WHAT TO PRODUCE
Search the records that follow and extract every line containing the string "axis".

** Opening DATA RECORDS block **

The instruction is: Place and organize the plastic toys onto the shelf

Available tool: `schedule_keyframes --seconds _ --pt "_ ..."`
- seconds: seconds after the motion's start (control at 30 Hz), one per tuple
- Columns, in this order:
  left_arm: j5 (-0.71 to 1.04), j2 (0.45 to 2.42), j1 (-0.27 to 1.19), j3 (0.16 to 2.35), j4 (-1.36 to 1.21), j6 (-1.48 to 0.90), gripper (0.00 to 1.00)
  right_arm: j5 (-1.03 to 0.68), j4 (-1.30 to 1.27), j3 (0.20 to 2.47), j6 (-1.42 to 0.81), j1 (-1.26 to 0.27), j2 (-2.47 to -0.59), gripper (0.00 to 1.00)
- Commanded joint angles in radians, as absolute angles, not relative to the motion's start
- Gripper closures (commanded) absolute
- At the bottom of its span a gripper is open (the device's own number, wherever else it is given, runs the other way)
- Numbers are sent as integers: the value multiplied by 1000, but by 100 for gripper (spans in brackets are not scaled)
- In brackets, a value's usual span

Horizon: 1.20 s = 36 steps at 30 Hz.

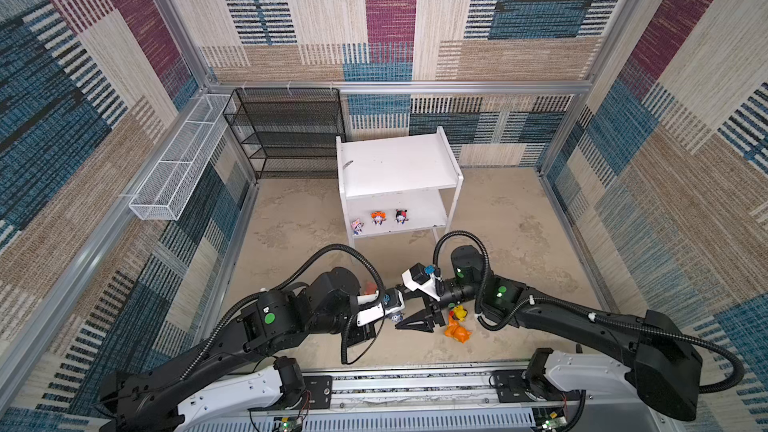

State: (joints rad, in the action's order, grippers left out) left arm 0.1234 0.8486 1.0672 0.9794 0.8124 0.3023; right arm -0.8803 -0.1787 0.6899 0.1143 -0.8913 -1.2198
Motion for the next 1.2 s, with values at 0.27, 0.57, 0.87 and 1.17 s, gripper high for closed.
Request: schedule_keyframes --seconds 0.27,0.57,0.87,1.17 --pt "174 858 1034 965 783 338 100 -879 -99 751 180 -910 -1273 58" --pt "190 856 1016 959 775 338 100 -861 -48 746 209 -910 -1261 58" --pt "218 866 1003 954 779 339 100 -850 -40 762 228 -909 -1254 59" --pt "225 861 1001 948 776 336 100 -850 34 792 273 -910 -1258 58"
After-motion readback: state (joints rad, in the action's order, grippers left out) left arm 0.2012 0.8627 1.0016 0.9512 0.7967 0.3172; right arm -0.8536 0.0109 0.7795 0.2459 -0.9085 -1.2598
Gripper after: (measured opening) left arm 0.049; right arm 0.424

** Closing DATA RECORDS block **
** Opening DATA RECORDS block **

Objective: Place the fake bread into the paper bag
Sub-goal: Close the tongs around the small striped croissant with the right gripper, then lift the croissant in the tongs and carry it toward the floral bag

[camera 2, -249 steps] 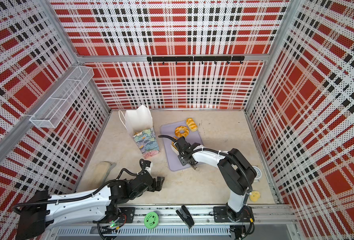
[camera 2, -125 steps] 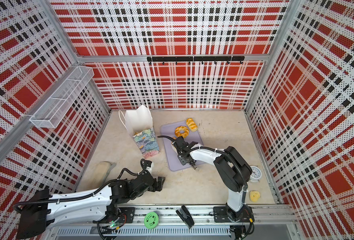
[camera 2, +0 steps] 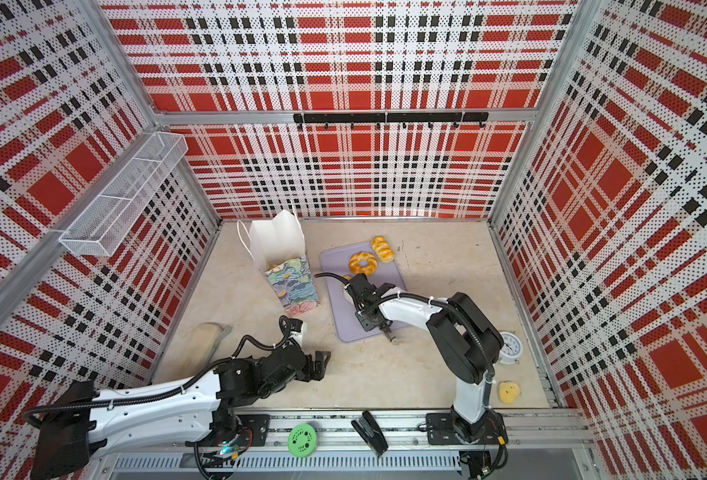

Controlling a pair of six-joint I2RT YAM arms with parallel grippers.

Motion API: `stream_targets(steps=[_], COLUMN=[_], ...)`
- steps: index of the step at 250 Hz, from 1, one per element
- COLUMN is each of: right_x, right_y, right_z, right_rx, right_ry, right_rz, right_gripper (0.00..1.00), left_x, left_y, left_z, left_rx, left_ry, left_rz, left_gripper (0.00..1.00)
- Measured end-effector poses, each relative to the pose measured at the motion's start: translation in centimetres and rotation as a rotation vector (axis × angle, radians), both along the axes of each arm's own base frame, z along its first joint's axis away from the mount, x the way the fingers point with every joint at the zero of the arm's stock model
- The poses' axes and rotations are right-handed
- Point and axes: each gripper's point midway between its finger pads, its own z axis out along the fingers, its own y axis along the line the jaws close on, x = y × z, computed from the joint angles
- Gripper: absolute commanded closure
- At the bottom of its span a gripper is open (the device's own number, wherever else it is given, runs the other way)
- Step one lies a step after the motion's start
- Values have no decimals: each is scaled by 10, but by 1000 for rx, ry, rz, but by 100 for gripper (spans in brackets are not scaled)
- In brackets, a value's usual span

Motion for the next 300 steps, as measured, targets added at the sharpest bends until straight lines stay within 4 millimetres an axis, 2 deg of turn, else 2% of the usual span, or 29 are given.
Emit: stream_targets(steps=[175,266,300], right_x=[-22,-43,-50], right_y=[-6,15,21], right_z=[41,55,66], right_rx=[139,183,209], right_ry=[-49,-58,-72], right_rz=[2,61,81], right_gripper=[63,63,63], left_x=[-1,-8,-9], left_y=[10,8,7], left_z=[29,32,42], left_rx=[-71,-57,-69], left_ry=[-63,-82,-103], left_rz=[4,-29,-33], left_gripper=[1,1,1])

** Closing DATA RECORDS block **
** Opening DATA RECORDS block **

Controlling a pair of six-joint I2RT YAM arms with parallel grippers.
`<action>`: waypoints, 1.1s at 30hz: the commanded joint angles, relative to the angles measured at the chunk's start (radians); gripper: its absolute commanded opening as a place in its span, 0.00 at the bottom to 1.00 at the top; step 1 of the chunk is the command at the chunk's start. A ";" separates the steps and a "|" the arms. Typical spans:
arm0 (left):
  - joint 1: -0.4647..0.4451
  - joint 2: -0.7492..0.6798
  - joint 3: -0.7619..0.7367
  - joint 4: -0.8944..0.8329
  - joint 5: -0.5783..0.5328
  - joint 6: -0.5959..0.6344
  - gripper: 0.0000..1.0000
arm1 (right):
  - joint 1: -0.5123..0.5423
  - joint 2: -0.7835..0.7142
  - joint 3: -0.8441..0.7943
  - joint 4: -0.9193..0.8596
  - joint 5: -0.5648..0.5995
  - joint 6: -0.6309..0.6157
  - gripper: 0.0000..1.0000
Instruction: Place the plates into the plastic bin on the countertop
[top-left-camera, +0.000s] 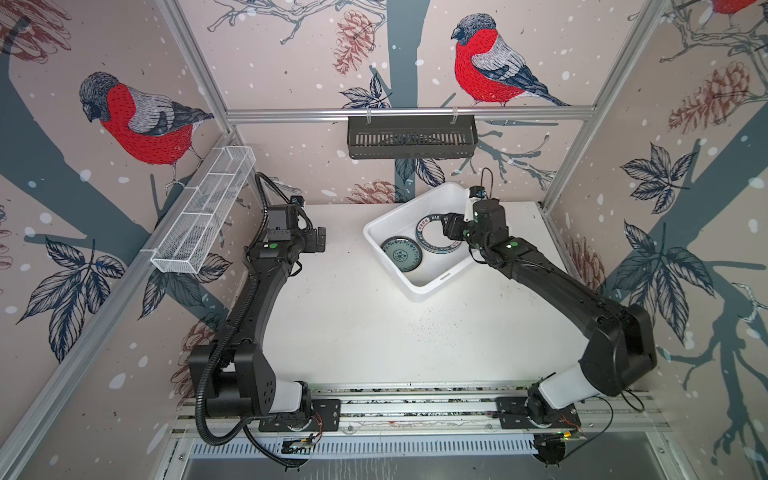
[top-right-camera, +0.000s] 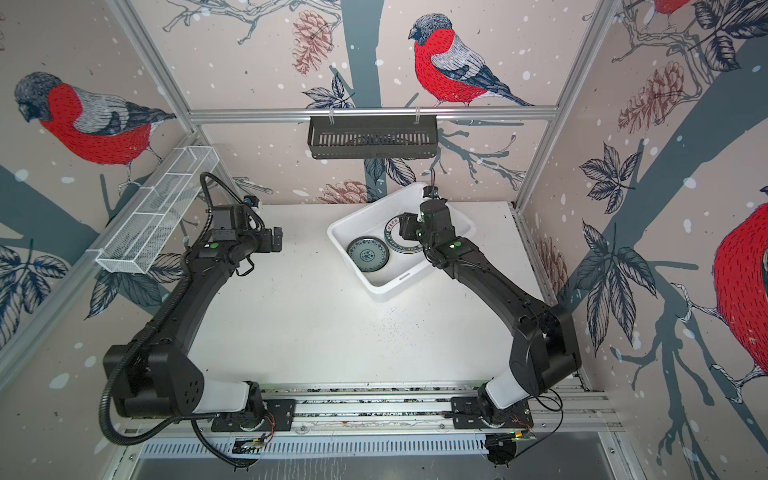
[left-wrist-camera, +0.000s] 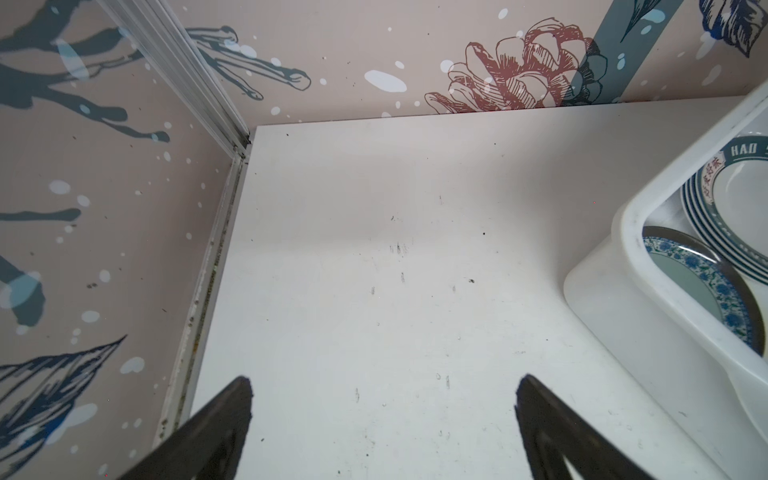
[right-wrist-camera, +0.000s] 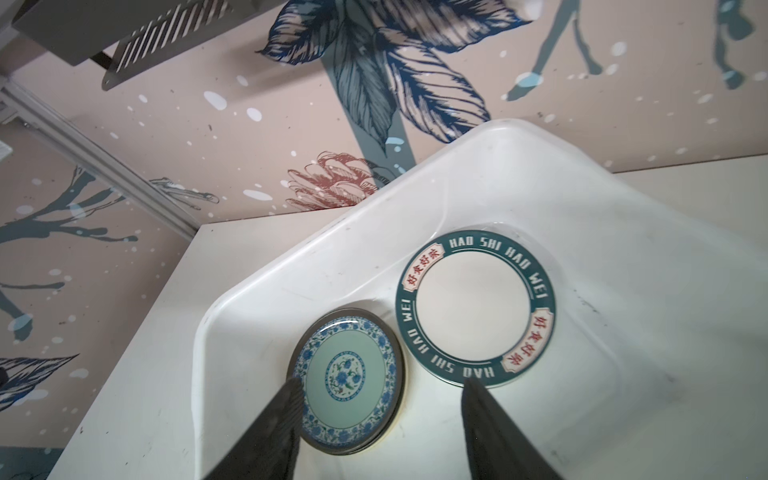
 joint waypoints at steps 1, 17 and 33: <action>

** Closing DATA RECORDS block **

FINAL ANSWER
- Measured end-effector poses, each relative to the pose measured at the motion's start: translation in centimetres and rotation as a rotation vector (axis × angle, radians), both along the axes of each arm's own base frame, z along its first joint's axis away from the mount, x the way the fingers point with every joint at the zero of the arm's stock model
- Point and axes: each gripper's point midway between its finger pads, its own z axis out along the fingers, its own y axis along the line the jaws close on, x = y × z, computed from the joint angles
Motion for the next 300 steps, as measured, targets added at the sharpest bends until straight lines stay within 4 millimetres an axis, 2 deg of turn, else 2% of the usual span, or 29 are given.

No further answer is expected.